◆ **WHAT YOU NEED TO DO**
Output the data word for word, dropping every image.

---------- DATA PROVIDED

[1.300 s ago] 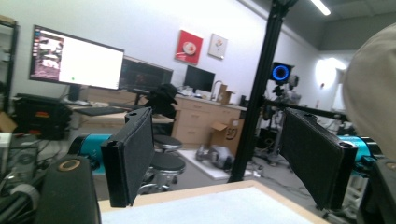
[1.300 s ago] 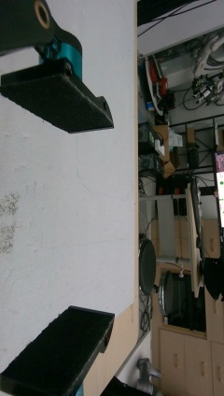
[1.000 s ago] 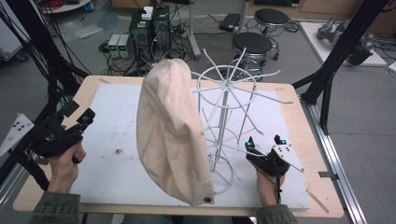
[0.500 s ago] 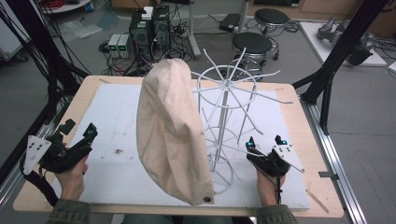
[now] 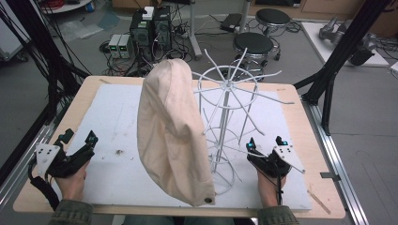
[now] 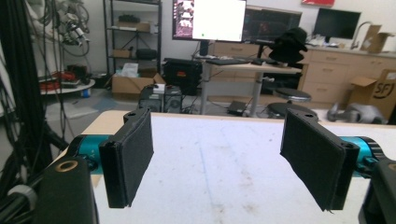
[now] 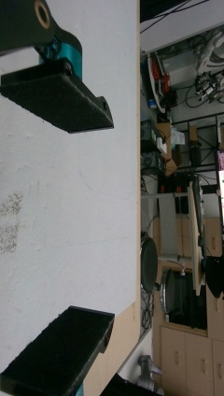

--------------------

◆ **SOLUTION FOR THIS EXERCISE**
[1.300 s ago] 
[1.300 s ago] 
[1.000 s ago] 
[0.500 s ago] 
[now] 
[now] 
[now] 

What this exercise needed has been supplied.